** GIVEN MATERIAL follows **

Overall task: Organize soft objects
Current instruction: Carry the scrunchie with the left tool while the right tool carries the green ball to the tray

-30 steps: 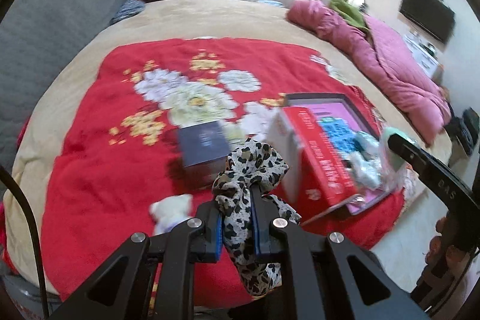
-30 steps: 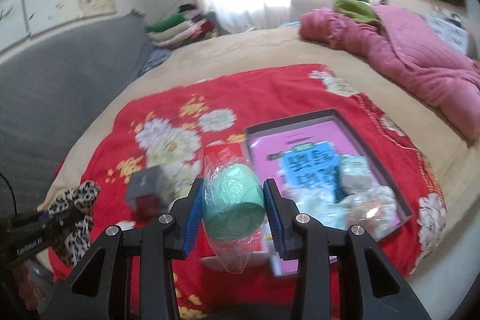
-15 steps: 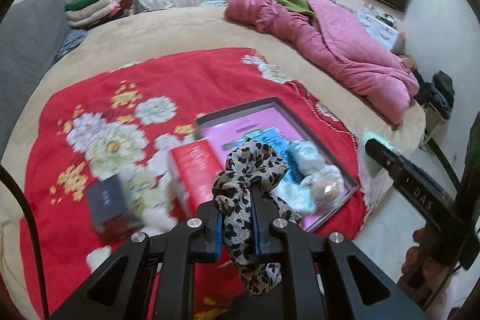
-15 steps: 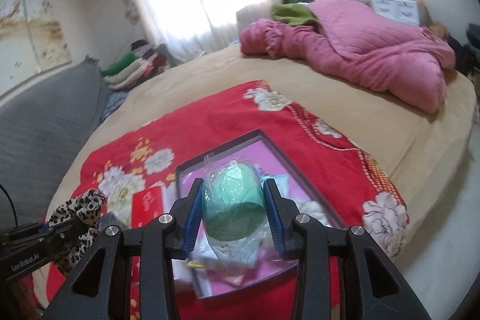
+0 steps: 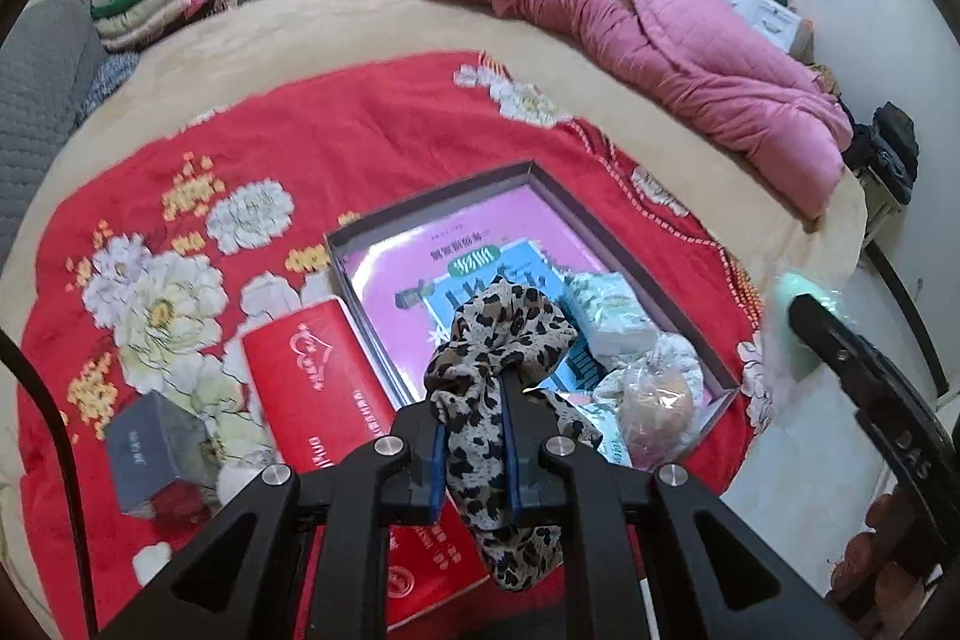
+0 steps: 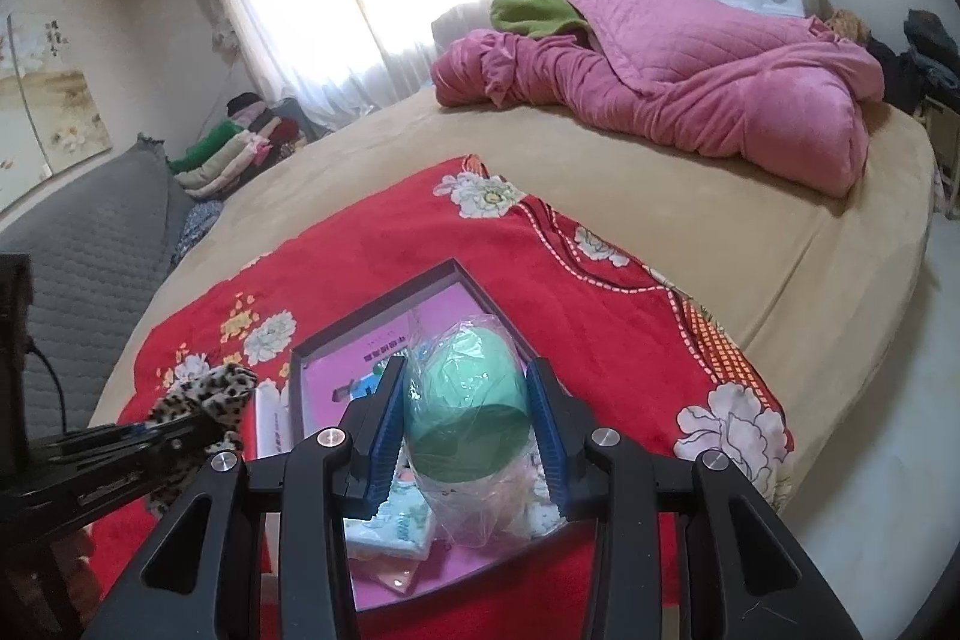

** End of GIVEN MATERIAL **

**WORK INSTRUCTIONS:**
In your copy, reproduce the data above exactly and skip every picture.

**TASK ANSWER:**
Overall task: Organize soft objects
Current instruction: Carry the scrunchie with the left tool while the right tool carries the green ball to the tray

-30 steps: 
-30 steps: 
-15 steps: 
-15 steps: 
+0 steps: 
+0 steps: 

This exercise is now finished, and nothing remains to add.